Nous étions quatre, jeunes et fringants cinquantenaires, à partir, sacs au dos, pour remonter la rivière Vogna. Nos femmes nous accompagnèrent dans la première partie de la vallée, cheminant de hameaux en hameaux, découvrant les beaux chalets de pierre recouverts d’une façade de balcons en bois, les « lobbias » typiques des habitations Walser. Après le très bel oratoire San Grato de La Peccia, nous embrassâmes nos épouses et abordâmes la partie plus rude et montante de la vallée, inaccessible aux voitures.
Alors que le chemin s’élevait, nous ne croisions quasi personne, franchissant les torrents, contournant des lacs limpides et traversant des alpages avec leurs basses maisons de pierre, la plupart du temps inoccupées. Après avoir longé le Lago Nero, le sentier se perd dans les éboulis, la pente est raide et je perds mon souffle. C’est haletant que j’arrive au Passo del Maccagno à 2493m pour profiter d’une vue splendide depuis la crête qui partage la Valsesia piémontaise et le Val d’Aoste.
Nous sommes redescendus du côté valdôtain par la combe du val de Loo. Le jour touchait à sa fin, un instant nous nous sommes crus observés par des loups, mais en fin de compte nous sommes bien arrivés au refuge agriturismo Blékéné à Obre Loo accueillis en français par Simone, son père et ses deux fils.
Cette marche de deux jours entre amis, ainsi que d’autres promenades plus courtes dans le Valsesia, où beaucoup de villages de montagne sont imprégnés de la culture Walser, ces groupes d’immigrants germanophones venus de Suisse à travers les Alpes s’installer sur les flancs méridionaux du Mont Rose, m’ont fait penser à deux livres de l’écrivain italien Paolo Cognetti.

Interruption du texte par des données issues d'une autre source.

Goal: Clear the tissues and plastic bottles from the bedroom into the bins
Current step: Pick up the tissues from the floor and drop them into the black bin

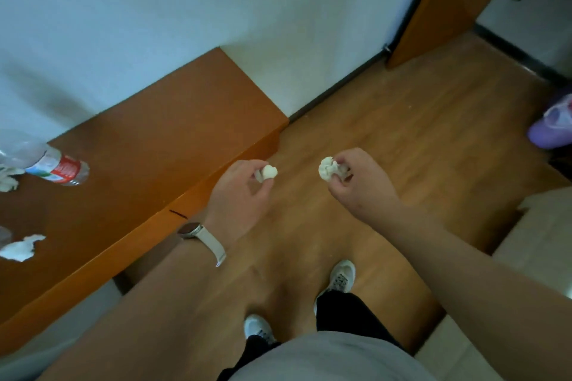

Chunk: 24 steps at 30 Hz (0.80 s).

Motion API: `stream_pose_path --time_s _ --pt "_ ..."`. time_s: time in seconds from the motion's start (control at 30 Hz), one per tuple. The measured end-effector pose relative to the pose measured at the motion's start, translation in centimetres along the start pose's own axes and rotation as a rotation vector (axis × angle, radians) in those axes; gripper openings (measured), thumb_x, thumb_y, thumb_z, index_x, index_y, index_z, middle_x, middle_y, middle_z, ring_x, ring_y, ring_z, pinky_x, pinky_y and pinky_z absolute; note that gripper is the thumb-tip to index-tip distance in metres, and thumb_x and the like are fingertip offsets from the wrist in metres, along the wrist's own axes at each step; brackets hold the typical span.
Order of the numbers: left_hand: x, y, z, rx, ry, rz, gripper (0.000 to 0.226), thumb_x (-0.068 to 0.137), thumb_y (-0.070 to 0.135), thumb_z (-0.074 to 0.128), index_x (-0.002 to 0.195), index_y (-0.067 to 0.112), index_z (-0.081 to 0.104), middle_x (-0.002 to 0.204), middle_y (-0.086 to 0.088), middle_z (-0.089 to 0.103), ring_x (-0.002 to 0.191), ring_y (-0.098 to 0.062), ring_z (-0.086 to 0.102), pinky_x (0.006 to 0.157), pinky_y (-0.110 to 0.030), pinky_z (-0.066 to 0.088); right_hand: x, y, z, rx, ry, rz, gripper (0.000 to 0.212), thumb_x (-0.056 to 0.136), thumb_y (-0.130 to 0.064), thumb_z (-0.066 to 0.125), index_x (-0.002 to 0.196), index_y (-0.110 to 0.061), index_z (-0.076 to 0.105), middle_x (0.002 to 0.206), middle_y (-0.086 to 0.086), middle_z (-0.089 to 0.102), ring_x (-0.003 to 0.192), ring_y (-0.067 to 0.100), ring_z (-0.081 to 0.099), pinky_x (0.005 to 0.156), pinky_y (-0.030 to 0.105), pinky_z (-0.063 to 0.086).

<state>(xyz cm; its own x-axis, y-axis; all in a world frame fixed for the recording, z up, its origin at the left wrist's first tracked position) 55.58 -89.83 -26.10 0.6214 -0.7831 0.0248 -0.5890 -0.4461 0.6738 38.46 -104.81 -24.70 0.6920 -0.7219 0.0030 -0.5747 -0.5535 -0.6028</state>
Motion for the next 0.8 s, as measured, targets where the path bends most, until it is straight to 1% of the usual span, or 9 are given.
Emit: stream_pose_path --time_s 0.1,0.23,0.37,0.47,0.63,0.8 --pt "2.1 3.6 2.1 0.005 -0.051 0.037 0.025 0.09 0.028 0.066 0.115 0.026 0.065 0.103 0.016 0.06 0.093 -0.002 0.055 0.08 -0.02 0.046 0.7 2.6 -3.0 0.028 0.039 0.015 0.023 0.086 -0.019 0.063 0.108 -0.015 0.058 0.103 -0.004 0.054 0.085 0.013 0.054 0.073 0.029 0.049" --pt "5.1 9.3 5.3 0.009 -0.091 0.084 0.028 0.09 0.029 0.066 0.118 0.025 0.064 0.106 0.013 0.062 0.095 -0.003 0.056 0.082 -0.023 0.05 2.1 7.1 -7.5 0.045 0.101 0.002 0.021 0.084 -0.017 0.063 0.104 -0.014 0.058 0.099 -0.005 0.052 0.083 0.011 0.052 0.069 0.029 0.049" --pt "7.9 15.7 8.8 0.0 -0.109 0.124 0.025 0.09 0.027 0.066 0.115 0.024 0.065 0.105 0.012 0.062 0.094 -0.006 0.057 0.081 -0.017 0.046 2.9 12.3 -12.4 0.039 0.168 0.032 0.02 0.083 -0.018 0.062 0.103 -0.016 0.058 0.101 -0.011 0.049 0.082 0.009 0.052 0.067 0.029 0.048" --pt "9.8 19.9 11.6 -0.002 -0.107 0.166 0.023 0.089 0.027 0.066 0.112 0.024 0.066 0.104 0.012 0.061 0.093 -0.007 0.057 0.08 -0.017 0.046 3.1 15.8 -15.9 0.013 0.223 0.046 0.02 0.083 -0.019 0.062 0.102 -0.017 0.057 0.101 -0.013 0.048 0.081 0.008 0.052 0.066 0.029 0.048" --pt "11.9 26.3 15.7 -0.011 -0.19 0.303 0.022 0.089 0.026 0.067 0.111 0.026 0.066 0.101 0.016 0.06 0.089 0.003 0.052 0.076 -0.008 0.036 2.1 20.6 -21.4 0.032 0.339 0.147 0.022 0.083 -0.02 0.063 0.104 -0.018 0.058 0.104 -0.012 0.05 0.079 0.008 0.052 0.067 0.027 0.046" --pt "14.8 32.2 19.6 -0.005 -0.274 0.458 0.023 0.089 0.025 0.068 0.111 0.024 0.066 0.1 0.015 0.06 0.087 0.006 0.052 0.072 -0.004 0.036 0.4 24.4 -25.7 0.043 0.446 0.259 0.02 0.084 -0.02 0.063 0.103 -0.02 0.058 0.103 -0.016 0.046 0.079 0.005 0.05 0.07 0.026 0.045"
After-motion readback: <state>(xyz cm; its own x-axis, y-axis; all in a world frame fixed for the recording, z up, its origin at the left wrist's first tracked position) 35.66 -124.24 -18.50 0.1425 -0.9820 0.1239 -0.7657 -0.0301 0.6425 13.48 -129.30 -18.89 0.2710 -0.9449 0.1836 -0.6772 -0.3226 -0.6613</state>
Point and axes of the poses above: each hand's wrist, its own x-axis towards the middle knuckle, its own z-axis out of the palm, y = z × x, the point moved 4 cm from there along x, towards the middle knuckle
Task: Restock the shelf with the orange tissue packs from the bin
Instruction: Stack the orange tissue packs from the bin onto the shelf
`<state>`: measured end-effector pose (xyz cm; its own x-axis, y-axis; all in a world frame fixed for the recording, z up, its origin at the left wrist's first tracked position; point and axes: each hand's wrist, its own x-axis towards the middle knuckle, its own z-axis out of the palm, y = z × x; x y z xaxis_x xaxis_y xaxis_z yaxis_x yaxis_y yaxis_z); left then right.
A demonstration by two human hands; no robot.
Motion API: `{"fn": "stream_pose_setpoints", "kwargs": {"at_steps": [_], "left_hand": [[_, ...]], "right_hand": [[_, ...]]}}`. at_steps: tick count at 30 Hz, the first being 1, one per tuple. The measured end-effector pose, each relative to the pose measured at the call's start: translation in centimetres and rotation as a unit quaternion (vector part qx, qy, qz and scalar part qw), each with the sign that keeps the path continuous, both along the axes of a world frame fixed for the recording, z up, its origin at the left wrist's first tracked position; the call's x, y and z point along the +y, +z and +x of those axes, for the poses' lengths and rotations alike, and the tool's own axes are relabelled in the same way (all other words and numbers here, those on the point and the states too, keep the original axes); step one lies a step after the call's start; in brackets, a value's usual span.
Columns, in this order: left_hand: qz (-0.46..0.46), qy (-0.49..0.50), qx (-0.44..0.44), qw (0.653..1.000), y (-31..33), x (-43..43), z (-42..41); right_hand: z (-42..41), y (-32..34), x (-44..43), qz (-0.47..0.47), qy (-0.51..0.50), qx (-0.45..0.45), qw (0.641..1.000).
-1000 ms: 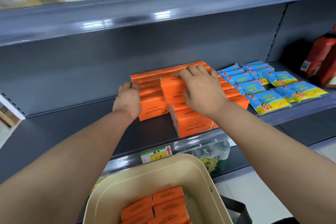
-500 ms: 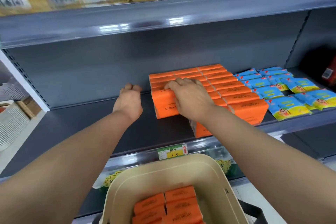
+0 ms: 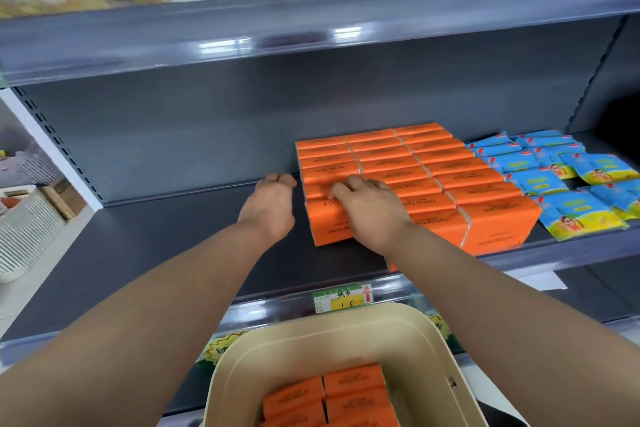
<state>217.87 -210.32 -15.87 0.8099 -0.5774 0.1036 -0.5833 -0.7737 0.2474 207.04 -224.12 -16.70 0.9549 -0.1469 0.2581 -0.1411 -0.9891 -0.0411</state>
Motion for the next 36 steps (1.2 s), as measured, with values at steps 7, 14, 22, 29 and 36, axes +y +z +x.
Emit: {"fn": "stream_pose_setpoints", "kwargs": {"at_steps": [7, 14, 22, 29, 36], "left_hand": [[-0.005, -0.015, 0.012, 1.000, -0.2, -0.6, 0.3], [-0.040, -0.036, 0.060, 0.997, -1.0, -1.0, 0.6], [-0.036, -0.020, 0.027, 0.999, -0.6, -0.9, 0.5], [-0.053, -0.030, -0.027, 0.998, 1.3, 0.1, -0.3], [-0.104, -0.061, -0.040, 0.992, 1.3, 3.6, -5.6]], "right_hand": [[1.3, -0.5, 0.1, -0.046, -0.031, -0.001, 0.998], [2.5, -0.7, 0.1, -0.065, -0.051, -0.008, 0.997], [2.9, -0.9, 0.7, -0.071, -0.054, 0.015, 0.996], [0.3, 0.8, 1.3, -0.073, -0.038, -0.024, 0.996], [-5.3, -2.6, 3.5, -0.079, -0.023, -0.083, 0.993]]}}
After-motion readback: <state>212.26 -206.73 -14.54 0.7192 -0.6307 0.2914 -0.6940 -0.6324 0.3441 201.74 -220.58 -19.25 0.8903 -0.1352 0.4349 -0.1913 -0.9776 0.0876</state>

Dans « Les Huit Montagnes (Le Otto Montagne) », Pietro est un jeune garçon qui vit à Milan avec ses parents. Son père, alpiniste autodidacte, emmène pendant l’été la famille dans un petit village au pied du Mont Rose. Dès qu’il aperçoit la cime blanche au bout de la vallée, Pietro se réjouit. Il va retrouver Bruno, un enfant du village avec qui il part monter le long des torrents. Le père de Pietro les prend tous les deux avec lui pour gravir les glaciers. Le roman de Paolo Cognetti suit cette amitié entre Pietro et Bruno à travers leurs vies d’enfants et puis d’adultes, avec ses hauts et ses bas. Il raconte aussi la relation difficile entre Pietro et son père qui se battait contre les montagnes comme il se battait dans la vie. C’est une histoire simple mais âpre, comme ces montagnes autour du Mont Rose, où le soleil italien se heurte à la rudesse des Alpes. Le roman qui a obtenu le prix Strega en Italie et le prix Médicis étranger, a été transposé au cinéma dans un très beau film des réalisateurs belges Felix Van Groeningen et Charlotte Vandermeersch.
Pietro et Bruno, dans le roman, unissent leurs forces pour reconstruire une « baita », une bâtisse de pierre d’alpage, telles que celles que nous côtoyions en remontant la rivière Vogna. Dans « Le garçon sauvage (Il ragazzo selvatico) », un récit qui se présente comme autobiographique, Paolo Cognetti se retire dans une de ces habitations sommaires pour plusieurs mois de retour à la montagne, proche des saisons. Peu à peu, il observe la forêt et la vallée, il redécouvre l’enfant qu’il était et, enfin, ce dont il a vraiment envie.
Je conclus ce bref aperçu de la littérature italienne inspirée par les Alpes par « Le Poids du Papillon (Il Peso della Farfalla) », un court mais superbe livre écrit par l’écrivain – et alpiniste chevronné -, Erri De Luca. C’est le récit, qui se lit comme une fable, de la rencontre patiente et respectueuse entre un chasseur qui avance en âge et le mâle dominant mais vieillissant d’une harde de chamois. L’homme et l’animal, grimpent parmi les pierres vers les sommets, s’observent, se sentent et doivent puiser dans leurs ressources les plus profondes avant de se retrouver face-à-face.